2.4 Final Remarks on Neural Networks 

The term learning rate occurs in the field of neural networks as 

well in the field of Part of Speech tagging. In the field of neural 

networks this means how much the weights of the network can 

change in one training step. A large learning rate results in a 

quick learning, but will not result in an overall best network (a 

local optimum). A small learning rate takes longer to train, but 

will end more easily in a stable, good network. Therefore a 

normal learning rate is used to make the network more stable. 

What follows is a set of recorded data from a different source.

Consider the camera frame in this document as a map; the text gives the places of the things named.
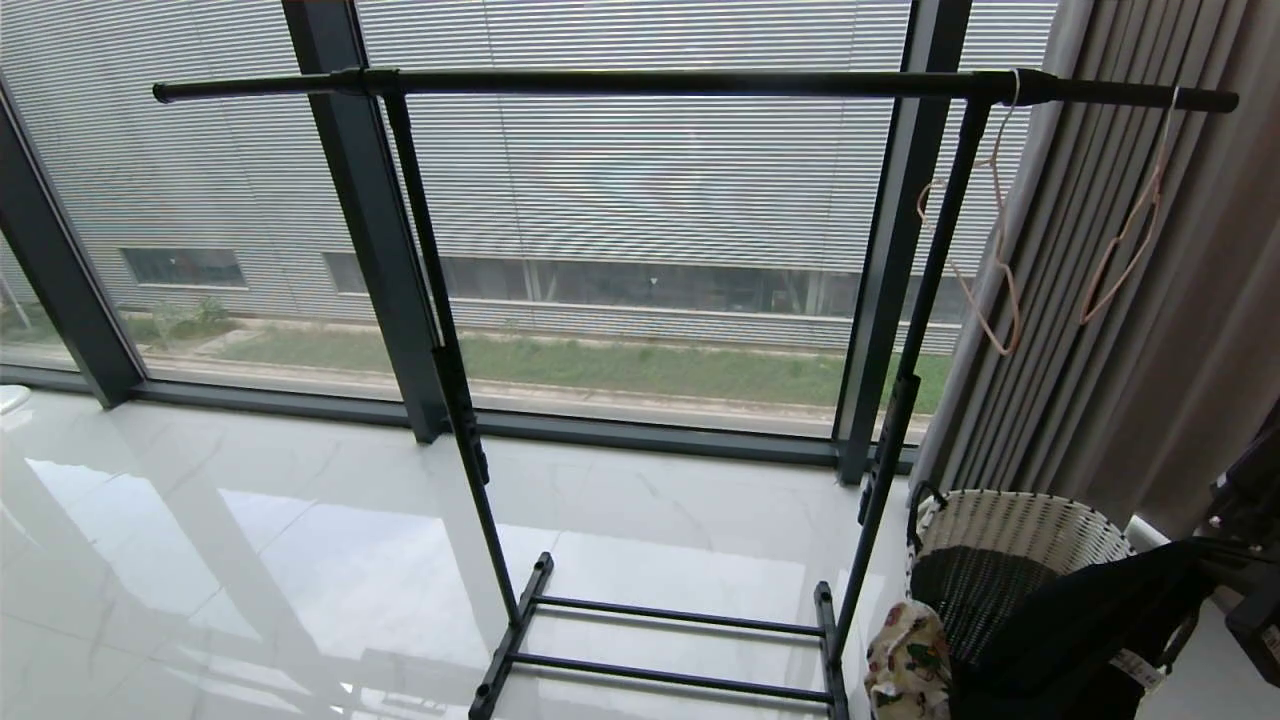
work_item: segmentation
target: black garment rack
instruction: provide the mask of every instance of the black garment rack
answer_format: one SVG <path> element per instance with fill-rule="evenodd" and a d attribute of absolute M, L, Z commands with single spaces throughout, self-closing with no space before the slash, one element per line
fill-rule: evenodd
<path fill-rule="evenodd" d="M 841 656 L 849 639 L 858 596 L 867 577 L 876 533 L 884 512 L 884 503 L 888 500 L 893 469 L 897 466 L 902 450 L 906 424 L 920 386 L 920 378 L 914 372 L 920 354 L 920 343 L 924 340 L 925 324 L 933 309 L 933 299 L 942 278 L 943 263 L 960 214 L 960 204 L 978 152 L 978 141 L 982 138 L 991 108 L 997 102 L 1037 105 L 1051 101 L 1073 101 L 1167 109 L 1175 99 L 1174 91 L 1175 88 L 1170 86 L 1064 79 L 1033 69 L 970 73 L 704 73 L 402 72 L 385 68 L 351 68 L 325 74 L 157 83 L 152 87 L 152 94 L 161 102 L 248 95 L 308 94 L 348 94 L 383 99 L 396 151 L 404 173 L 410 211 L 417 229 L 419 242 L 422 246 L 424 270 L 430 293 L 428 300 L 431 305 L 429 316 L 434 324 L 429 328 L 433 345 L 431 355 L 443 386 L 449 421 L 458 443 L 458 451 L 462 455 L 462 466 L 471 488 L 471 497 L 475 501 L 476 514 L 480 516 L 480 527 L 508 618 L 507 632 L 493 653 L 493 662 L 488 673 L 476 688 L 475 701 L 470 711 L 471 720 L 488 720 L 493 716 L 503 683 L 516 665 L 554 667 L 822 703 L 827 708 L 828 717 L 847 720 L 849 696 L 845 692 Z M 942 209 L 929 245 L 924 277 L 920 281 L 919 296 L 911 313 L 876 457 L 872 462 L 869 479 L 863 487 L 858 514 L 863 529 L 838 619 L 835 614 L 831 588 L 826 582 L 818 583 L 813 593 L 818 615 L 817 625 L 795 625 L 557 597 L 547 593 L 547 583 L 554 566 L 549 552 L 541 553 L 541 557 L 534 564 L 525 591 L 518 598 L 516 597 L 498 541 L 493 510 L 485 493 L 485 484 L 489 482 L 488 466 L 480 447 L 475 409 L 471 405 L 471 392 L 467 388 L 458 336 L 453 325 L 453 313 L 445 292 L 444 269 L 440 265 L 435 234 L 431 231 L 421 169 L 410 132 L 406 96 L 411 94 L 934 97 L 966 101 L 955 163 L 951 167 Z M 1236 101 L 1238 97 L 1233 92 L 1178 88 L 1176 109 L 1230 113 L 1235 109 Z M 539 606 L 571 607 L 603 614 L 814 638 L 822 652 L 827 688 L 819 692 L 524 652 L 520 650 L 521 641 Z"/>

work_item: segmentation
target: woven basket
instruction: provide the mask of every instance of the woven basket
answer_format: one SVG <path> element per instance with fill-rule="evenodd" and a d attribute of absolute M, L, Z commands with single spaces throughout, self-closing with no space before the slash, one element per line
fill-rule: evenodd
<path fill-rule="evenodd" d="M 1087 505 L 1025 492 L 954 491 L 925 501 L 908 553 L 908 596 L 942 619 L 952 661 L 974 664 L 995 630 L 1041 585 L 1134 553 Z"/>

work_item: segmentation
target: floral patterned cloth
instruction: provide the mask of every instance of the floral patterned cloth
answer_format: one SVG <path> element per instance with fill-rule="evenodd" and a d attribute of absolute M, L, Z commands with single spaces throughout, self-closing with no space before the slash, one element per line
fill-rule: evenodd
<path fill-rule="evenodd" d="M 942 620 L 911 600 L 888 611 L 867 651 L 864 685 L 877 720 L 948 720 L 951 662 Z"/>

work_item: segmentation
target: white marble floor
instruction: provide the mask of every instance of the white marble floor
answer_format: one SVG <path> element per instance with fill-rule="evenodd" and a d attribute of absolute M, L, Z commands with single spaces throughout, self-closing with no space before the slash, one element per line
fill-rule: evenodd
<path fill-rule="evenodd" d="M 37 392 L 3 438 L 3 716 L 465 717 L 504 628 L 449 438 Z M 855 491 L 829 471 L 485 443 L 517 592 L 814 623 Z M 902 575 L 902 488 L 861 637 Z M 822 688 L 815 647 L 548 611 L 531 652 Z M 503 719 L 810 717 L 812 707 L 516 673 Z"/>

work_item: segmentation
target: curtain
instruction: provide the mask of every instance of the curtain
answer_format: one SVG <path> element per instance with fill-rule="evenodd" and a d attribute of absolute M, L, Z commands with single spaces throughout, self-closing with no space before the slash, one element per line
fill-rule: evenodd
<path fill-rule="evenodd" d="M 1160 109 L 1046 106 L 1009 206 L 1021 346 L 1001 357 L 974 322 L 915 477 L 942 488 L 1050 492 L 1121 524 L 1140 510 L 1171 537 L 1280 395 L 1280 4 L 1245 0 L 1064 3 L 1044 69 L 1082 79 L 1226 88 L 1230 115 L 1175 113 L 1155 240 L 1111 304 L 1080 325 L 1080 300 L 1142 192 Z M 1129 263 L 1140 223 L 1107 265 Z M 1009 297 L 987 273 L 998 328 Z"/>

In PoS tagging the learning rate is the relation between the size 

of the corpus and the accuracy the tagger achieves. The learning 

rate shows how much the accuracy increases when the amount 

of training data grows. Another issue is over-learning. A neural 

network is powerful because it is able to compute answers to 

unseen samples. If a sample is more or less the same as another 

sample it will react the same. So the network will produce good 

results on slightly different input. But if the network is too large 

(to many hidden layers, to many neurons in the hidden layer), it 

will learn the samples instead of the bigger picture. A final 

remark must be made about the computation time. The larger 

the net, the more weights it contains, the longer it will take to 

compute an answer. Fortunately the computers today are 

powerful enough to process lots of data. Some years ago the 

computing speed would make it impossible to train as many 

nets as it would today. [sch94] claims he needs one day of 

computation power on a sparc10 for the training of a 2 million 

words corpus. But today, with a relatively slow computer 

(Athlon 2500+) one is able to test 1 million words with a large 

network in less than 2 minutes. 

3. RESEARCH QUESTIONS 

Considering the problems mentioned in the introduction the 

main question will be: 

Will the promising results for other languages (good tagging 

with small corpora) also hold for spoken Dutch Part of Speech 

tagging using the CGN corpus

3.1 Derived Research Questions 

The main question can not be answered without a few other 

questions. 

• Structure. Are the structures of the neural networks found 

in the literature [nak90, sch94] efficient for spoken Dutch 

texts 

• Input features. What are the best features for input 

neurons What size of the sliding window gives the best 

result 

• Accuracy. How does a neural network approach perform 

compared to other Taggers In particular how does 

perform compared to a HMM tagger and a Support Vector 

Machine tagger [lui05] 

• Learning rate. Many reports, like the report of Marques 

[mar01], claim that neural network have a very good 

learning rate, will these results hold for the CGN corpus 

4. LEXICON AND CORPUS 

Like all stochastic taggers, a neural network needs a lexicon 

with per word a list of possible tags with their relative 

frequencies. There are two ways to build this lexicon: 

• Make the lexicon as large as possible; use external 

lexicons with relative word frequencies, use all the tagged 

texts available. This should make the best list of 

occurrences of words. 

• Use only the words and tags from the training corpus, this 

gives a less complete lexicon. But results give a better 

view of the performance of the tagger, instead of the 

quality of the lexicon [mar01]. 

Marques [mar01] shows that the first one gives the best results 

with very small subsets (with only 10.000 words the results are 

almost at a maximum). This is obvious of course, the second 

one did not see that many words, its lexicon will not have a well 

built list with relative frequencies. 

4.1 The Corpus Gesproken Nederlands 

The CGN (Corpus Gesproken Nederlands) corpus is a large 

corpus, based on spoken Dutch. [cgn04] The whole corpus is 

around 9.000.000 words, divided in 15 different sections. 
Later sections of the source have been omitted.